Out and about on foot


Of course my adventures in the Scottish Borders are not restricted to car journeys. Frequently I walk, usually with Rueben, although sometimes I have to drive first before we can start our walk. Nominally this is a dog walk but although I haven't told Rueben, really these are photographic expeditions. Not that I'm loaded down with tripods, lots of lenses and a large SLR ,that happens only occasionally. Normally I just take my instant camera with me, which fits in a pocket of my coat. I walk on the country lanes despite the fact that there is a right to roam in Scotland. Sadly I'm too chicken and perhaps still a bit too Dutch, to venture onto private land, however much I might be entitled. At least that means I don't come face to face with large cows, or even bulls, pregnant ewes, little lambs or large, irate farmers. There is enough to see from the lanes and I don't need the aggravation or to wear wellies.

The advantages of walking over driving are many! First of all you really do see a lot more on foot and you have the opportunity to have a closer look at things all around you. Because I'm usually in the countryside, there are many fences which can be put to good use to put Rueben's lead around, so that I don't get camera shake due to his antics. Walking also gives me time to think, time that I value deeply and need as part of my daily life. Of course the big disadvantage is that I get lost in my thoughts, just keep on walking till I suddenly realize that I have walked for over an hour and that means an hour's journey back to the car! When we turn around we very often discover that behind our backs big black clouds have formed and are aiming in our direction. Fortunately today they were kind to us and it only started to rain once we made it back to the car.

But walking most of all provides a very close-up view, which is usually very interesting but can sometimes be alarming. When I spotted the above image, I was very much afraid that this was a dead bird attached to the fence as part of some atavistic ritual, unknown to me.

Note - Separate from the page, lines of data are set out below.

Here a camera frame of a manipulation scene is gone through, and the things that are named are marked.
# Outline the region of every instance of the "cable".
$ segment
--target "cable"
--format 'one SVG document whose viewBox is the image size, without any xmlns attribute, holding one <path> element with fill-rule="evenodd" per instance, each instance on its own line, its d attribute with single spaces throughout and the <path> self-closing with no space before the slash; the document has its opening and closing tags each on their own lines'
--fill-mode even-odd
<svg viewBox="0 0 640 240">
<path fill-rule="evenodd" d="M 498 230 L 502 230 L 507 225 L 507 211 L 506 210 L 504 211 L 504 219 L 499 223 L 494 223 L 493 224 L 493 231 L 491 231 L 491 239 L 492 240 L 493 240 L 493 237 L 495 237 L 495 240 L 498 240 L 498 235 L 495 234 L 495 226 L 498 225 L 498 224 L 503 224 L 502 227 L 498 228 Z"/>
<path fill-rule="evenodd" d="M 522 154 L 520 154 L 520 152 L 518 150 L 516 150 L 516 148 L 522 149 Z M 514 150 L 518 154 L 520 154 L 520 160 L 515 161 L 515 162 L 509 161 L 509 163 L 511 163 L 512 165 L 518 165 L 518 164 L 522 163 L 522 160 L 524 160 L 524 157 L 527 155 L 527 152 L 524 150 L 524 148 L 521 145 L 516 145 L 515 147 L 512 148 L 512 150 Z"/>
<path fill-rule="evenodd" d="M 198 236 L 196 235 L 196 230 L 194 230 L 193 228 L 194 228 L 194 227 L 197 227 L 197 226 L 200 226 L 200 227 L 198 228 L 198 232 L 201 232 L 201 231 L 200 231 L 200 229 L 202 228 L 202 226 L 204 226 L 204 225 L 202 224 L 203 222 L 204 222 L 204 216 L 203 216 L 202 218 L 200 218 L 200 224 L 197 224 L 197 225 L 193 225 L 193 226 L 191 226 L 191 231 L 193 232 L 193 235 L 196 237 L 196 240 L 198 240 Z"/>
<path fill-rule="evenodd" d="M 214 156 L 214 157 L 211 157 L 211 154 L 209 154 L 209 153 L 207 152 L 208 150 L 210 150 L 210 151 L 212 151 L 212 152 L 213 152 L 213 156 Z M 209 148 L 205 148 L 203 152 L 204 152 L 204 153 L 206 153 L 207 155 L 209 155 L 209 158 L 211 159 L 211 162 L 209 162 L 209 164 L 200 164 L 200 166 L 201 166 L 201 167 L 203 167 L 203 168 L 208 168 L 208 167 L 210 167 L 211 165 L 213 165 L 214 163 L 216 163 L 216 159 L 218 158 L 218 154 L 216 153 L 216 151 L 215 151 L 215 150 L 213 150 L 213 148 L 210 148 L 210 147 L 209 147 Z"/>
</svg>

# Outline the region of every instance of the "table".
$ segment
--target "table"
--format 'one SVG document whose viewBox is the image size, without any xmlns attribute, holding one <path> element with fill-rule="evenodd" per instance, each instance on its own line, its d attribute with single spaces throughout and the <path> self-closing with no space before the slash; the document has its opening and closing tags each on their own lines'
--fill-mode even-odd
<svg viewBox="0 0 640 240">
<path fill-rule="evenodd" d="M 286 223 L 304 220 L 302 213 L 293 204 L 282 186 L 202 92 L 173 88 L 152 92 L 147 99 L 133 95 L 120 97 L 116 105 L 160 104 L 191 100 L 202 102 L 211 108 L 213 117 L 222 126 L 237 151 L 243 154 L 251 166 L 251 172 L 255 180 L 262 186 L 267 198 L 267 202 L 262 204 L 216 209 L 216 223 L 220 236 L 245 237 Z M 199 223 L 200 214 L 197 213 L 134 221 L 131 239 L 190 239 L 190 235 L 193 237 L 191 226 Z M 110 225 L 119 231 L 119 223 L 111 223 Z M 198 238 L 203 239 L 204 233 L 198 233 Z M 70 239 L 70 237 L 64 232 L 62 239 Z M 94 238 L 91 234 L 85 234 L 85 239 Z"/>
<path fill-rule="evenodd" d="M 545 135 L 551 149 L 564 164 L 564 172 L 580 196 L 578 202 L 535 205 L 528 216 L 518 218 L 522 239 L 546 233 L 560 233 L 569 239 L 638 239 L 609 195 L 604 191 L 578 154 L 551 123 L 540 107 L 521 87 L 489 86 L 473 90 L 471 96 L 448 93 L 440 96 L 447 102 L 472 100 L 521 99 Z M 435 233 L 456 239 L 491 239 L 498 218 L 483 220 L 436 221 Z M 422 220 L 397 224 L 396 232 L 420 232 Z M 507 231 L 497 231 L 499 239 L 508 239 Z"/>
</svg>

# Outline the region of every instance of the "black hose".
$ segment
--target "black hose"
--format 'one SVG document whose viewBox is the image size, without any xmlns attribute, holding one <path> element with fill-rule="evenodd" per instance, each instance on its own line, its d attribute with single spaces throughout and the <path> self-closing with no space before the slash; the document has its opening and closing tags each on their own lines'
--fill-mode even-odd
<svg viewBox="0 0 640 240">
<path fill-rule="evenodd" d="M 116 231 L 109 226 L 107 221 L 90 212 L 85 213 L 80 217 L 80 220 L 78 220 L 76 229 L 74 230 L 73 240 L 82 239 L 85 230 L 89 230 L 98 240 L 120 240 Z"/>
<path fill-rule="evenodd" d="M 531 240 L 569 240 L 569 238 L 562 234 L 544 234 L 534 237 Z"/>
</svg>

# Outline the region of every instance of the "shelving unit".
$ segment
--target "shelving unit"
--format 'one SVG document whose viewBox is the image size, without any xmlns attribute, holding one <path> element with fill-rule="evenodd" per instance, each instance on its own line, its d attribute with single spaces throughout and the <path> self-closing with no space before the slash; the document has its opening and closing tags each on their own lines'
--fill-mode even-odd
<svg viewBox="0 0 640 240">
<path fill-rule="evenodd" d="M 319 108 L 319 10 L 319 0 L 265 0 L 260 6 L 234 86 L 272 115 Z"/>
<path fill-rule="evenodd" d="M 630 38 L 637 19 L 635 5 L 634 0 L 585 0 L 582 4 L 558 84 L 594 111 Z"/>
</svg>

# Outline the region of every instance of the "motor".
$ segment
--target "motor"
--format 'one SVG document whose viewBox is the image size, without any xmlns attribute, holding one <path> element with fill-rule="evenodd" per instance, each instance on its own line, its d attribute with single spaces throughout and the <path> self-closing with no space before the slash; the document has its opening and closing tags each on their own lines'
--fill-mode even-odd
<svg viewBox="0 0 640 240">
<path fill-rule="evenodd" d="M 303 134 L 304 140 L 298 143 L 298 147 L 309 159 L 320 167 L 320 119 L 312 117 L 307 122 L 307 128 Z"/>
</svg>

But when I ventured even closer in a perverse wish to know what was going on here, I discovered nothing more alarming than a large piece of a sheep's fleece that somehow had wound itself around the wire. There was also some red, but again it wasn't blood (really, my imagination tends to run away from me at times!), but red dye, used to tell the farmer which ram has seen to the ewe which lost part of her fleece. Sigh of relief all round but it made for a fascinating picture, my blip for today.

5 comments:

Terri said...

Your long walks sound lovely. The photos really are stunning. It must be just gorgeous where you live. Although I know you would like the see the sun more. I wish I could send you some from here!
That piece of fleece would have captured my attention too. Thank goodness it was only part of a fleece.
Hugs,
Terri

Lenna Young Andrews said...

Frieda, that first photo at the top of the blog is just amazing. Truly amazing. The sky, the roads, the whole thing!! Wow, what walks you have! xoxo lenna

Gunnels blog said...

Such à beautiful landscape you have. I can see you love your walks. And so lovely photos. Thanks for sharing.

arts4all said...

Funny how we'd all like to trade places on occasion. You know your part of the world calls to me like no other.....

As for styles of art - isn't it wonderful that we all have our own loves and talents!

Maggi said...

The wool shot is very interesting! What beautiful surroundings!